In der Praxis funktioniert es doch. Franz Schmidtlein (FW), der Bürgermeister von Hetzles, erinnerte an Debatten in Fraktionssitzungen, in denen die örtlichen Vertreter durchaus ihre Finanzsituationen
zur Sprache brächten.
Gemeinden anhören
Trotz Entscheidung für die Berufung wird sich der Landkreis erst einmal den vom Gericht gerügten Formfehler, die nicht ausreichende Anhörung der Kreisgemeinden, nicht wiederholen, sondern für die Umlagefestsetzung 2018 das gewünschte Vorgehen aufnehmen. Eine Folge ist schon abzusehen: Der Kreishaushalt kann erst Monate später verabschiedet werden. "Das ist ein bürokratischer Akt, der nicht zu überschauen ist", urteilte Ulm und sah erhöhten Personalbedarf - auf beiden Seiten.

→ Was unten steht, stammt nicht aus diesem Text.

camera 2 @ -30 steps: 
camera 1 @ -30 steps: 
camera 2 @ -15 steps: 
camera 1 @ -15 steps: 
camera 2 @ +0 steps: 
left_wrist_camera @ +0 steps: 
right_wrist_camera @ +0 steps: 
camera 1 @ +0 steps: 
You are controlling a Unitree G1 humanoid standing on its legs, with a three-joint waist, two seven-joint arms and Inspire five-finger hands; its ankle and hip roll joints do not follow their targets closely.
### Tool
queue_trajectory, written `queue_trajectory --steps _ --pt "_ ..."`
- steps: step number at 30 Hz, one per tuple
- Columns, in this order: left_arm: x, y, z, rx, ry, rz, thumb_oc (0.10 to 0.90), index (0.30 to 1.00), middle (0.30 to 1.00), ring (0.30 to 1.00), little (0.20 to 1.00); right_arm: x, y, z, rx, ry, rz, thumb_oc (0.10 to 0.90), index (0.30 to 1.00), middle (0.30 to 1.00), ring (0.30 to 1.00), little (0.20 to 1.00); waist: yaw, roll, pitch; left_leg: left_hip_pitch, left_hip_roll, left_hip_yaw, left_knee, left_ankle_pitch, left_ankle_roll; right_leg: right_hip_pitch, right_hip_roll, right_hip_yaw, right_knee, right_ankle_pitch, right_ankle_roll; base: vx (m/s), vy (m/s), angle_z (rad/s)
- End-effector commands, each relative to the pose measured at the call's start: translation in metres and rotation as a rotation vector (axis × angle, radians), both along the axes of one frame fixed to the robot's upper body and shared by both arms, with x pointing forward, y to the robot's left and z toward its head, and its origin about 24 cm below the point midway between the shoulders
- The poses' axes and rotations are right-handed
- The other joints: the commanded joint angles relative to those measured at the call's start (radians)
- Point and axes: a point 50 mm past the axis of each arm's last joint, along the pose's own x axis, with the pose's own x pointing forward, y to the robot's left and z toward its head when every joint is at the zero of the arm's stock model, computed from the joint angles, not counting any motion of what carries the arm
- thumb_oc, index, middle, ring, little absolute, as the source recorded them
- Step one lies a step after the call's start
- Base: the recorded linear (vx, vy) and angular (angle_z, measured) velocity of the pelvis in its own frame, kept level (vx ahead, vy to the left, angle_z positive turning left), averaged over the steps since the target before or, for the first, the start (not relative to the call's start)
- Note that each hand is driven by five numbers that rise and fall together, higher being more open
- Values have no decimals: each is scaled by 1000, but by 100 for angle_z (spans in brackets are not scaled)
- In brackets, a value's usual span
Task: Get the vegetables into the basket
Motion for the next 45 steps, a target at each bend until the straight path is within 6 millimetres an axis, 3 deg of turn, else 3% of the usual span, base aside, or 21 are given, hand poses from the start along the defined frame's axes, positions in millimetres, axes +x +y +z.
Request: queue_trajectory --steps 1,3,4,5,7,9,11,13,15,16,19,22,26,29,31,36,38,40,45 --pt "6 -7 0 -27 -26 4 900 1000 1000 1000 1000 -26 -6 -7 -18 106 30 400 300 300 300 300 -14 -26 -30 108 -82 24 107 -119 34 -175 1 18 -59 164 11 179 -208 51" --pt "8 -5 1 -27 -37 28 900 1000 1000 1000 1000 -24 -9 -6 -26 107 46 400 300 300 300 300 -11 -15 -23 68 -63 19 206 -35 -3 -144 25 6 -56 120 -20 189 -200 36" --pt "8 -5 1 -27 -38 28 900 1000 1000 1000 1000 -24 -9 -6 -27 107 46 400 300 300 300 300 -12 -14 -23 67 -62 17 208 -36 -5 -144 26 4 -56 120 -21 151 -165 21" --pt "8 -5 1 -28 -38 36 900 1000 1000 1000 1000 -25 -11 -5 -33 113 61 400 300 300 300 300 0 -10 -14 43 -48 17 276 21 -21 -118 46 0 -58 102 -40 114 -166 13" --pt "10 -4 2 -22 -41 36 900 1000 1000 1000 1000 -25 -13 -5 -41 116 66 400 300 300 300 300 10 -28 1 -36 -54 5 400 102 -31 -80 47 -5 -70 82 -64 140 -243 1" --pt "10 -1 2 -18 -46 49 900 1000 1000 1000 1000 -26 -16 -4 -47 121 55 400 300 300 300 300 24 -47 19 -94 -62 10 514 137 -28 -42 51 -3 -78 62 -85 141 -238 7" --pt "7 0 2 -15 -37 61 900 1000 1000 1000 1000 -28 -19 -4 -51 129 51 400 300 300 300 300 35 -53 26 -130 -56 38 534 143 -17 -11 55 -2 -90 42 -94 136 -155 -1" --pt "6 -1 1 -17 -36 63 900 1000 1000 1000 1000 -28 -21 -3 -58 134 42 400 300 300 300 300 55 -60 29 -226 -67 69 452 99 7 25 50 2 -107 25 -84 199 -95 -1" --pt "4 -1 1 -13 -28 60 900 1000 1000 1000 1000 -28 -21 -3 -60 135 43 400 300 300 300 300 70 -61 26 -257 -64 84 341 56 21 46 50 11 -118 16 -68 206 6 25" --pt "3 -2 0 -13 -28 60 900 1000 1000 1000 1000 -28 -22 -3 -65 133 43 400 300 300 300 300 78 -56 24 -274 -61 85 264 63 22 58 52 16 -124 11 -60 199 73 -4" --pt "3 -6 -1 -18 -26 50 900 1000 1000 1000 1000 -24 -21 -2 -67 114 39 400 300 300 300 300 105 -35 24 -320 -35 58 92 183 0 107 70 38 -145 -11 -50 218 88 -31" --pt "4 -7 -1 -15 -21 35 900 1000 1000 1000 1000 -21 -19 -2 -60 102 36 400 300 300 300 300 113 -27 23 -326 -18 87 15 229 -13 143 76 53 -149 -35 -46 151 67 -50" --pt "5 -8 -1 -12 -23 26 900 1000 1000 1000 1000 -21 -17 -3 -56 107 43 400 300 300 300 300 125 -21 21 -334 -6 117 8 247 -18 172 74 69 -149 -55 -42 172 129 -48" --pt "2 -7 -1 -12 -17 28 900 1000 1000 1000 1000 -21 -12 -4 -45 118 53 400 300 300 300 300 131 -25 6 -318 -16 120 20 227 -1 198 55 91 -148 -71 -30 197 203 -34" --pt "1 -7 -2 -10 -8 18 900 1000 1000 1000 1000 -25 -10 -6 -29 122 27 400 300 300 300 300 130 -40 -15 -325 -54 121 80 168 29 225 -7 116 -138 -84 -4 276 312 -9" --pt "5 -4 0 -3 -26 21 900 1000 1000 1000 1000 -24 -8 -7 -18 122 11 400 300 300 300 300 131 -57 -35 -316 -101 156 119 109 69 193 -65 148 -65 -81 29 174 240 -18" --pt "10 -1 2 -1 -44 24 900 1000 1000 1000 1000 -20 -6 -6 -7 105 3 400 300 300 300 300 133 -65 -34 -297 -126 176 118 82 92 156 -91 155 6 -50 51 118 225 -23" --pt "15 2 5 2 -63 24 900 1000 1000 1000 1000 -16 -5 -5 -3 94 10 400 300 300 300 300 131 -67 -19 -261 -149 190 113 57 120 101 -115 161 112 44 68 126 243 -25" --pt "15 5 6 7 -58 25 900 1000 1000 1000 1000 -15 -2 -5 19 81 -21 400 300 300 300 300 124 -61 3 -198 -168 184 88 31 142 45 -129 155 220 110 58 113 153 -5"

Und die wichtigste Frage: Wer zahlt die Prozesskosten? Der Unterlegene, sagt das Gesetz. Das ist im derzeitigen Verfahrensstand der Kreis. Aber ein Drittel seiner Einnahmen, die Kreisumlage, zahlt die Stadt Forchheim. Da hinter dem Rechtsstreit grundsätzliche, für viele Kommunen relevante Fragen stehen, bietet der Landkreistag dem Kreis Forchheim materielle Unterstützung an. "Am Ende verbrennen wir das Geld der Bürger", meint Wolfgang Fees.
Und einen Schritt weiter in die Zukunft gedacht: Angenommen, der Kreis muss die ganzen 14,2 Millionen Euro an die Stadt zurückzahlen, dann muss er die Summe über die Kreisumlage des aktuellen Jahres zurückholen. Und von der zahlt Forchheim auch wieder ein Drittel.